**PROBLEM:**
Your answer should consist of every line in the records that holds "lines".

**DATA FOR ANALYSIS:**
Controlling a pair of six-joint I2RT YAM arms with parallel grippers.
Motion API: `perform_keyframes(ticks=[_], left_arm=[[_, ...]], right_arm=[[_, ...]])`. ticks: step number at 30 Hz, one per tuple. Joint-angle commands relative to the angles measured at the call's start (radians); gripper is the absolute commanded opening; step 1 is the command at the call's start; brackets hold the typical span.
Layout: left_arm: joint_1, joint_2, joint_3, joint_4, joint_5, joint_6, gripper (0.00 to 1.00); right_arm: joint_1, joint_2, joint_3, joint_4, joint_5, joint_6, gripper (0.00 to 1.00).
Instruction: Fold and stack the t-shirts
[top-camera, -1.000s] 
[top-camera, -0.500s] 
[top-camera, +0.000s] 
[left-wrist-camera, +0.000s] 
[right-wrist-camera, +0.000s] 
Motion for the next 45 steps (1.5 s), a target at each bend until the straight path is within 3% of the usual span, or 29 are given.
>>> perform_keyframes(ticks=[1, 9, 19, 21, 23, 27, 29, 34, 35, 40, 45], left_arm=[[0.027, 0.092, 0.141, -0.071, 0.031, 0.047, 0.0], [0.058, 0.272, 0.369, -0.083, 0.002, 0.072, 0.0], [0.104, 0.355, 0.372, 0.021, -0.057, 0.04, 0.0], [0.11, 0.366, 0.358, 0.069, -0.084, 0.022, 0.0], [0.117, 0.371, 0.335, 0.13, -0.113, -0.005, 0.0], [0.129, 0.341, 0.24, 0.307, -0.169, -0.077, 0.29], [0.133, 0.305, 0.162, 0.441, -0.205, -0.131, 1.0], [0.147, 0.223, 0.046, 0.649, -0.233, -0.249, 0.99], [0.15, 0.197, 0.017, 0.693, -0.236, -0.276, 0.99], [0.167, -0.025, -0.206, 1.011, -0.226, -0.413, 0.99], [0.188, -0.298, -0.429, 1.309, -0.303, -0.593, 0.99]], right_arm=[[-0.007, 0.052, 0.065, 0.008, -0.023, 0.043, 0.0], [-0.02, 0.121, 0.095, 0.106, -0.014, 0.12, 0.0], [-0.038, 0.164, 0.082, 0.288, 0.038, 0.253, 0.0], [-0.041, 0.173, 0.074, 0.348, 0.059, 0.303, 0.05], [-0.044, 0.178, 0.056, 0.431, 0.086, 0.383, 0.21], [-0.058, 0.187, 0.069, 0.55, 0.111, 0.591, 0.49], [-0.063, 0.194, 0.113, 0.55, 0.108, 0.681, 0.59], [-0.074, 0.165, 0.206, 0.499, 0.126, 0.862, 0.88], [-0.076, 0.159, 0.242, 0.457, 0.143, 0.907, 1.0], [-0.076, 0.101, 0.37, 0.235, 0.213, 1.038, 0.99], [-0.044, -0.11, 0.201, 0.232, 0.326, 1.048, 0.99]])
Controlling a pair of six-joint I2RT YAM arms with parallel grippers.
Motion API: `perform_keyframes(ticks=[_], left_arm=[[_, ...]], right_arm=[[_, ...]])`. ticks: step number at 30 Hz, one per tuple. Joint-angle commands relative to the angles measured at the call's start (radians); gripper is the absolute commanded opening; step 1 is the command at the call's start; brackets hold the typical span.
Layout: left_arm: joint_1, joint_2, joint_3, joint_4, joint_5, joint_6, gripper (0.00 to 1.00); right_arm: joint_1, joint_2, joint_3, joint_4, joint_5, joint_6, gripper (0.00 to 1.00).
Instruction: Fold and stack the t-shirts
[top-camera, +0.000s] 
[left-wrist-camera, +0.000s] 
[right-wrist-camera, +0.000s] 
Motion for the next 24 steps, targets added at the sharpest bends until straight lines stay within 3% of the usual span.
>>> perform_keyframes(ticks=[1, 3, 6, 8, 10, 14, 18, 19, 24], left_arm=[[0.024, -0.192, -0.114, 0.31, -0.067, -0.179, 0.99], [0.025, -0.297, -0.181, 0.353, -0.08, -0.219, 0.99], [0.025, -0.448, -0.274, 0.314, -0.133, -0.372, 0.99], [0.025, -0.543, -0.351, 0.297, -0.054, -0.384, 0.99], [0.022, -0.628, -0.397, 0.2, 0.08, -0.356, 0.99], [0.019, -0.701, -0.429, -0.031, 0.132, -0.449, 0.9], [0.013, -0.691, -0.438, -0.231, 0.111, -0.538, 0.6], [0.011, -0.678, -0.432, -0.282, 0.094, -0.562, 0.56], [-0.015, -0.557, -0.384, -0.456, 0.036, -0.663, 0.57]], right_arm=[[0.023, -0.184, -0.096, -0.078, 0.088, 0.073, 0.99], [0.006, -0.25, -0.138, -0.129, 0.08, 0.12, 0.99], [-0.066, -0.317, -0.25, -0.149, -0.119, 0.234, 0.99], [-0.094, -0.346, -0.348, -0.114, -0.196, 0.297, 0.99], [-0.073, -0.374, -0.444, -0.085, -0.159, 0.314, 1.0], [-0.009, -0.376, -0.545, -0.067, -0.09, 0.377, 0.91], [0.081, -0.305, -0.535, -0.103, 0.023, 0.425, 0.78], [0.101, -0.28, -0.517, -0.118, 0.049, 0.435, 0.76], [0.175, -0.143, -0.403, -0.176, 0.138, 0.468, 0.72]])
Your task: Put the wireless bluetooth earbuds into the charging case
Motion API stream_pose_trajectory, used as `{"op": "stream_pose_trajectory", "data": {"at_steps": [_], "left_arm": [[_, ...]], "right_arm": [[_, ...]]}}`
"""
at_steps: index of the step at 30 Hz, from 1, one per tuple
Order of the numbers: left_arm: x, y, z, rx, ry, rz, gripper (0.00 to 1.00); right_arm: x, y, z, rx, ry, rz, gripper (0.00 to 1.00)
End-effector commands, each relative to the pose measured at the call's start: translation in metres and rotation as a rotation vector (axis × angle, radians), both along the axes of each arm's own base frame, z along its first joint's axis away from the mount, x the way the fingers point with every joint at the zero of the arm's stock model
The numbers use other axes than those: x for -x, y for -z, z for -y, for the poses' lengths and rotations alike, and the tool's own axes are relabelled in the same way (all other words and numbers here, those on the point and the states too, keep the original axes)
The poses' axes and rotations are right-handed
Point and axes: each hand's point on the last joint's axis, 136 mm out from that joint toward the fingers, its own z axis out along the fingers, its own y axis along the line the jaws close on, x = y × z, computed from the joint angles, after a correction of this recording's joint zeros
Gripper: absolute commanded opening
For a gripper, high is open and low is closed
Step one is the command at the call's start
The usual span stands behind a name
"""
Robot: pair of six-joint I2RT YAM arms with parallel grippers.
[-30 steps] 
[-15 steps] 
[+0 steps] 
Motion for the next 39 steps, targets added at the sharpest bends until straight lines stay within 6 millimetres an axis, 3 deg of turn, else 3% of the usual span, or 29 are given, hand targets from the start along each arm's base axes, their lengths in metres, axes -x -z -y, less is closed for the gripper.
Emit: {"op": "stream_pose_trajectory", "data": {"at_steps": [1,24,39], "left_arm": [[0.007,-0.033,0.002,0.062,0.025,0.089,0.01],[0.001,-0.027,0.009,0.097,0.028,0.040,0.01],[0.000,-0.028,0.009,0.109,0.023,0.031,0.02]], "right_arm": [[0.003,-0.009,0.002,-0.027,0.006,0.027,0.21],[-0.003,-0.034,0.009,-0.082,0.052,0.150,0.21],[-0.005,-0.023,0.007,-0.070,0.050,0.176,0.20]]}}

**RESULT OF THIS EXERCISE:**
Motion for the next 24 steps, targets added at the sharpest bends until straight lines stay within 3% of the usual span.
Motion for the next 39 steps, targets added at the sharpest bends until straight lines stay within 6 millimetres an axis, 3 deg of turn, else 3% of the usual span, or 29 are given, hand targets from the start along each arm's base axes, their lengths in metres, axes -x -z -y, less is closed for the gripper.

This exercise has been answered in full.